Phobetor’s breakdown came in the same week he lost Randwick winner Seentoomany, who was retired to stud as a broodmare.
Seentoomany, a six-year-old daughter of Sebring, earned prizemoney of almost $270,000 from eight wins and five placings before her retirement.
Phobetor took Costa on a hell of a ride after he paid $70,000 for him at the Magic Millions June sales in 2017.
“I bought him and Malahide at the Gold Coast sales that year and it was a hell of a lot of money for me back then,” he said.
“But I really liked his pedigree and fell in love with him when I first saw him.
“He had big hips and a lovely loose walk and a kind eye.
“The only reason he was gelded later on was because he got so big and solid.”
Costa admitted he was worried about the huge outlay, although it was well below the sale average.
“I spoke to the vendor before he went through the sale ring and she only had one yearling at the sales and was happy to take $10,000,” Costa recalled.
“I was happy to pay on the spot but he eventually went through the ring and had a lot of interest from buyers so I decided to go all the way and went to $55,000 to get him.”
Phobetor gave Costa an instant return on his outlay, winning his maiden at the Gold Coast in May, 2019.
“I gave him a quiet trial as part of his education at Murwillumbah then tipped him out for a few months,” Costa said.
“He really came on after his next trial at the Gold Coast and was backed from $8 into $3.20 when he won his first start.”
Phobetor ended his first preparation with three wins from five starts before Costa turned him out for a break.
“We had the Magic Millions in mind with him and gave him his first run back at Eagle Farm just to blow the cobwebs away,” he said.
“Going to the Magic Millions was a lot of fun, as we aimed him for The Rising Star the week before the Magic Millions Cup.
“He won the Rising Star when he led all the way, but he never backed-up a week later when he was beaten in the Magic Millions Cup.”
Phobetor was given another break before returning to work a much stronger horse next campaign.
“He came back into work and started off in a 1050m race at Doomben in June last year but I thought they would be too nippy for him,” he said.
“But he caught us all by surprise.
“Unfortunately, he strained a tendon in the off foreleg after his Doomben win and had to have a long time off.”

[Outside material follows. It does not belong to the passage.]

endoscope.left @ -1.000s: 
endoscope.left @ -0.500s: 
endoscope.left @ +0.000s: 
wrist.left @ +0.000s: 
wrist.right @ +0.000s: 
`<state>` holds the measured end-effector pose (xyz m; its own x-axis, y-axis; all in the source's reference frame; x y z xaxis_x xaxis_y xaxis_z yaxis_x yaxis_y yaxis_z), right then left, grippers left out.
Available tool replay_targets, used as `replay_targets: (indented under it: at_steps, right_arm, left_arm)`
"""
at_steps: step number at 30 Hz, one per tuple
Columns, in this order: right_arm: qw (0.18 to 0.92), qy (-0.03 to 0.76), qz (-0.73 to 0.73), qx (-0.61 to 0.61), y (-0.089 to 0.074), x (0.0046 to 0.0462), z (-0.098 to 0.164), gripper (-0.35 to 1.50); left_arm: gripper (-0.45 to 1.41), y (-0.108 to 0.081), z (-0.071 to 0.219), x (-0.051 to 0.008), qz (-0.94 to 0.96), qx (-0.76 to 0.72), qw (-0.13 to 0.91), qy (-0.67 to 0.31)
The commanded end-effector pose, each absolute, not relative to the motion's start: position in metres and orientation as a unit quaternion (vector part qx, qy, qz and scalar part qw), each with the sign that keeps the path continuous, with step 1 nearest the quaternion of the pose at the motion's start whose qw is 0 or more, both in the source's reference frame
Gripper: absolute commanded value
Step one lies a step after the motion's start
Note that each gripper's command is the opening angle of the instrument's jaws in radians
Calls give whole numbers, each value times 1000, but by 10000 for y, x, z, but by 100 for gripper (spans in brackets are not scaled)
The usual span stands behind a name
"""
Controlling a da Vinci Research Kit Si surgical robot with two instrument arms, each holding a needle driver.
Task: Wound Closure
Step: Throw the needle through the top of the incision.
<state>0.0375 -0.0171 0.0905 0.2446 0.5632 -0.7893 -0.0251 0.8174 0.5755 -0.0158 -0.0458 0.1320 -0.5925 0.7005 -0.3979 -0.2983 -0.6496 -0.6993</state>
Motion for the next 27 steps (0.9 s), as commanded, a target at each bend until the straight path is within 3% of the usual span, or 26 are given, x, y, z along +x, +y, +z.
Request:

Phobetor made a successful recovery from the injury setback before returning to work to prepare for another campaign.
“He had a good long spell and came back into the stable weighing 600kg,” Costa recalled.
“He made a full recovery from the fetlock injury and when he came back into the stables, I gave him plenty of swimming and a lot of beach work to get him right,” he said.
After winning two barrier trials at the Gold Coast, Phobetor maintained his great first-up record beating the Toby and Trent Edmonds-trained Peppi La Few at Doomben in June en route to the Listed Ramornie Handicap at Grafton in July.